--- Dataset items ---

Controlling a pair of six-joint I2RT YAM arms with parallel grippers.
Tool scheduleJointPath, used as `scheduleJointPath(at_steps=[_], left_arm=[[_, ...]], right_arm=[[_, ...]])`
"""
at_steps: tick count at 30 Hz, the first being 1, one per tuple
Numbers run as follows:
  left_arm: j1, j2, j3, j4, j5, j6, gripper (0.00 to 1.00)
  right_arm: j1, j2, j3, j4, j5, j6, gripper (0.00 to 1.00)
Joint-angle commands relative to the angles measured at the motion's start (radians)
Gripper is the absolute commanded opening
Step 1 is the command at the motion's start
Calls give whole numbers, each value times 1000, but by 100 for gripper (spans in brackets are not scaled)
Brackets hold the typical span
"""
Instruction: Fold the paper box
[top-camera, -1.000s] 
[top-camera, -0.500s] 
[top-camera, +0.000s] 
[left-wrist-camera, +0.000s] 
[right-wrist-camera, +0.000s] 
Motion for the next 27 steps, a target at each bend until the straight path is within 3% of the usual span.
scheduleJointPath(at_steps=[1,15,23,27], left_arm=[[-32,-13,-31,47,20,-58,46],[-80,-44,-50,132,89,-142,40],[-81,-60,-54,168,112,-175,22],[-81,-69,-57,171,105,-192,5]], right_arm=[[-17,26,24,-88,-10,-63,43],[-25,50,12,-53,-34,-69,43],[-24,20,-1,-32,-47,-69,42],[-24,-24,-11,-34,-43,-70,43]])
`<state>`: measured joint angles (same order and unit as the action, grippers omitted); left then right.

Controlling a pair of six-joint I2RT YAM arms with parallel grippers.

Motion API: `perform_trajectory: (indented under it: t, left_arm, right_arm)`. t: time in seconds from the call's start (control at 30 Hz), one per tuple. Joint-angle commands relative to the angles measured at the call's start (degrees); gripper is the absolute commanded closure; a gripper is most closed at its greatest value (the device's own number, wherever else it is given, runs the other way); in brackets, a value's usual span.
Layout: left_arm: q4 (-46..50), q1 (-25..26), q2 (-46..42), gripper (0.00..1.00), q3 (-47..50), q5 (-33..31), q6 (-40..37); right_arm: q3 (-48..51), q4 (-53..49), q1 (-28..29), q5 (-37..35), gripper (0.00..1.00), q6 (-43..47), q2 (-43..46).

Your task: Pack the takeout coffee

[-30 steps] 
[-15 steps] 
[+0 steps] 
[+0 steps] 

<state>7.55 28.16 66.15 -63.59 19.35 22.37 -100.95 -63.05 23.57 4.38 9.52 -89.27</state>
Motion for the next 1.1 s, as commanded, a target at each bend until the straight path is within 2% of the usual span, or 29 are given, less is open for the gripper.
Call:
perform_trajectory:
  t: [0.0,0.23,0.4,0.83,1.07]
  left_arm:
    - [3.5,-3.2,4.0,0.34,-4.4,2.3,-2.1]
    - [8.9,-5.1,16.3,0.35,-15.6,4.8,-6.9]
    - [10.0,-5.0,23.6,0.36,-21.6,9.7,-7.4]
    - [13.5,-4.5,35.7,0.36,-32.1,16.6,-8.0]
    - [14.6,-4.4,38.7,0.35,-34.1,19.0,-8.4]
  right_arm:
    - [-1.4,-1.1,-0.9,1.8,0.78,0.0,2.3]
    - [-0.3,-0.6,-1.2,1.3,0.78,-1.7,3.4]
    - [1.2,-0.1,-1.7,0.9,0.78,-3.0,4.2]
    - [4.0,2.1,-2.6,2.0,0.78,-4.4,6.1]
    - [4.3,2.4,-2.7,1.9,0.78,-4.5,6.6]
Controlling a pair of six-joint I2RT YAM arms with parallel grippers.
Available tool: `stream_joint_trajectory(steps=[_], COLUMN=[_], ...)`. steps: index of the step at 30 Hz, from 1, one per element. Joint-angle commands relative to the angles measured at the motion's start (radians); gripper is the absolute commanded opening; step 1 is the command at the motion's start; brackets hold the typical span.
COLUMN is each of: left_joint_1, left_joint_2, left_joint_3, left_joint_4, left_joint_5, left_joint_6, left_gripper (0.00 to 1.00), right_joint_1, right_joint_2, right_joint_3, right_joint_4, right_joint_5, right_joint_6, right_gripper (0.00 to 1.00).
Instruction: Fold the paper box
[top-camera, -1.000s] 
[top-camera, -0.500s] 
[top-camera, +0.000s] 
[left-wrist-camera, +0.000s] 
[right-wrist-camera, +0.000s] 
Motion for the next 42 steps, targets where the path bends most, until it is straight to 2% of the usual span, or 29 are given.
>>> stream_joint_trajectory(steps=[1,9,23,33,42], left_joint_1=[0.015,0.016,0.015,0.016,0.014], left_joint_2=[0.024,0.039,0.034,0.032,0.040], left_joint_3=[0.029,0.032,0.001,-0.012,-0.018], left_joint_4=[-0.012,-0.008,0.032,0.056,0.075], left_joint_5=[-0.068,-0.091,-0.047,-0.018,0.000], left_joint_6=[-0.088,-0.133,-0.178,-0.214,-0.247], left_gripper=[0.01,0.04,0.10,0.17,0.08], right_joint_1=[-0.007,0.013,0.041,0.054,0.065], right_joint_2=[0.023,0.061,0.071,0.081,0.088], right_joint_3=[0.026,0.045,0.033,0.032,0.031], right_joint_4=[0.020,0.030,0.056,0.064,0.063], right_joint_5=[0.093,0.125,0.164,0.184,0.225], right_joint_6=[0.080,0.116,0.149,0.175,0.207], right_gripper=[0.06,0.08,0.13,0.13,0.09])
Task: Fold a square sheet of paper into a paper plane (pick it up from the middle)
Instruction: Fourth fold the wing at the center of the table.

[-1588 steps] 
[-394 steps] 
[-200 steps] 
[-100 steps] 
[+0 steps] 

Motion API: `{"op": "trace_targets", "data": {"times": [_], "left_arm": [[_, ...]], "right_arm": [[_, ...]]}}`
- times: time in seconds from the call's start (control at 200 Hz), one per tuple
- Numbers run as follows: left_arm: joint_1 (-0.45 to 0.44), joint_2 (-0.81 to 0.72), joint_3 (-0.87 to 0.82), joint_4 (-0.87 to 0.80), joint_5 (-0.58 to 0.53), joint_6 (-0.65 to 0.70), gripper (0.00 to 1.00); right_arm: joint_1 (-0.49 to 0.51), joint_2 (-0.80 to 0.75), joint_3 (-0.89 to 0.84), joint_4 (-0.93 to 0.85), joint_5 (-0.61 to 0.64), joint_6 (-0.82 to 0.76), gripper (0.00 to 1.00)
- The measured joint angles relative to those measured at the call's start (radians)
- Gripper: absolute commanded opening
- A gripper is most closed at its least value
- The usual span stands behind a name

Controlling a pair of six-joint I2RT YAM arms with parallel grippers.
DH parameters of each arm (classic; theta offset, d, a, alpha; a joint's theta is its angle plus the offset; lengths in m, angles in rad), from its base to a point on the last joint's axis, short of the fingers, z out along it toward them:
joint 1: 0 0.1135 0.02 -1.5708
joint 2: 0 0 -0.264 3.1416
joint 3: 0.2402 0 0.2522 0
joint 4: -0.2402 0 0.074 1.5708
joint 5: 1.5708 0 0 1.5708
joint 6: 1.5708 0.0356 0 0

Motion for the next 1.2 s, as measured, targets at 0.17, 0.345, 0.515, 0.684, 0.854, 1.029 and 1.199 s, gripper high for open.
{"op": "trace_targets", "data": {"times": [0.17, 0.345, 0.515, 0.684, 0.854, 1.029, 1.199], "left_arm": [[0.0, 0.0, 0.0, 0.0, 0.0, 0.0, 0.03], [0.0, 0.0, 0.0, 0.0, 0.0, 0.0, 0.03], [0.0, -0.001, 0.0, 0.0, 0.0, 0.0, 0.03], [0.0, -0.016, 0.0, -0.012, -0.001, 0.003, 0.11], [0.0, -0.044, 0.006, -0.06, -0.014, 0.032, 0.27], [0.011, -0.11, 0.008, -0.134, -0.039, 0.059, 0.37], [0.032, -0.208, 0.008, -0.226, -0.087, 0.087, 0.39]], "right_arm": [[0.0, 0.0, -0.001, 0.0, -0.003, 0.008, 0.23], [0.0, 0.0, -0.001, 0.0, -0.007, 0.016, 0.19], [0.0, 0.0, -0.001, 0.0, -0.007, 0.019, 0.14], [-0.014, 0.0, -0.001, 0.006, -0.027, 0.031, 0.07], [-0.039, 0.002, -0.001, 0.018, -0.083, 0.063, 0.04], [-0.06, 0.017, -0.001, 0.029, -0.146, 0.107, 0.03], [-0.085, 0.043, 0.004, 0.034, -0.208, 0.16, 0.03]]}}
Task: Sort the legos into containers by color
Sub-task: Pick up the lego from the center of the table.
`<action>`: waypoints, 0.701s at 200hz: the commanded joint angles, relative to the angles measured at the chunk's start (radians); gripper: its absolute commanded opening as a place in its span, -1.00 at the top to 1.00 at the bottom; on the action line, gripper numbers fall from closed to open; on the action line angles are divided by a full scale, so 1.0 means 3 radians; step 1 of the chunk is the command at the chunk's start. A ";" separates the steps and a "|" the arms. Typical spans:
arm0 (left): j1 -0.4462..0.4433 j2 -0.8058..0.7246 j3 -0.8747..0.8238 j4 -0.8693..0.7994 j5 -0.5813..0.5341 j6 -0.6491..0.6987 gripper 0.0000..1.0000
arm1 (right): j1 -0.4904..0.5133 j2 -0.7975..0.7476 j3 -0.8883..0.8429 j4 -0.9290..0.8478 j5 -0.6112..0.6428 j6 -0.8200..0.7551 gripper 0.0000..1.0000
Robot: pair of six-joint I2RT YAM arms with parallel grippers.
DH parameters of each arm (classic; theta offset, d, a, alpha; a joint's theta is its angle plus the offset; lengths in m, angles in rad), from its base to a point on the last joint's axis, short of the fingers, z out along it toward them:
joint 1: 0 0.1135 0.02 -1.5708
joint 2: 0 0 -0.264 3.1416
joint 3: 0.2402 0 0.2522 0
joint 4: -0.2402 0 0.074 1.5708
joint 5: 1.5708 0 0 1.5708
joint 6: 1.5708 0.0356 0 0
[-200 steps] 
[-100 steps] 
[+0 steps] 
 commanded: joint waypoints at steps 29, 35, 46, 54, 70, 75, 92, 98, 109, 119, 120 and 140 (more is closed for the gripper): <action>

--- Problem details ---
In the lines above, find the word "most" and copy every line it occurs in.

--- Exercise response ---
Motion API: `perform_trajectory: (indented under it: t, left_arm, right_arm)`. t: time in seconds from the call's start (control at 30 Hz), one per tuple. Joint-angle commands relative to the angles measured at the call's start (degrees); gripper is the absolute commanded closure; a gripper is most closed at its greatest value (the device's own number, wherever else it is given, runs the other way); in brackets, a value's usual span.
Motion for the next 42 steps, targets where the path bends most, until it is straight to 2% of the usual span, or 29 are given.
- A gripper is most closed at its least value

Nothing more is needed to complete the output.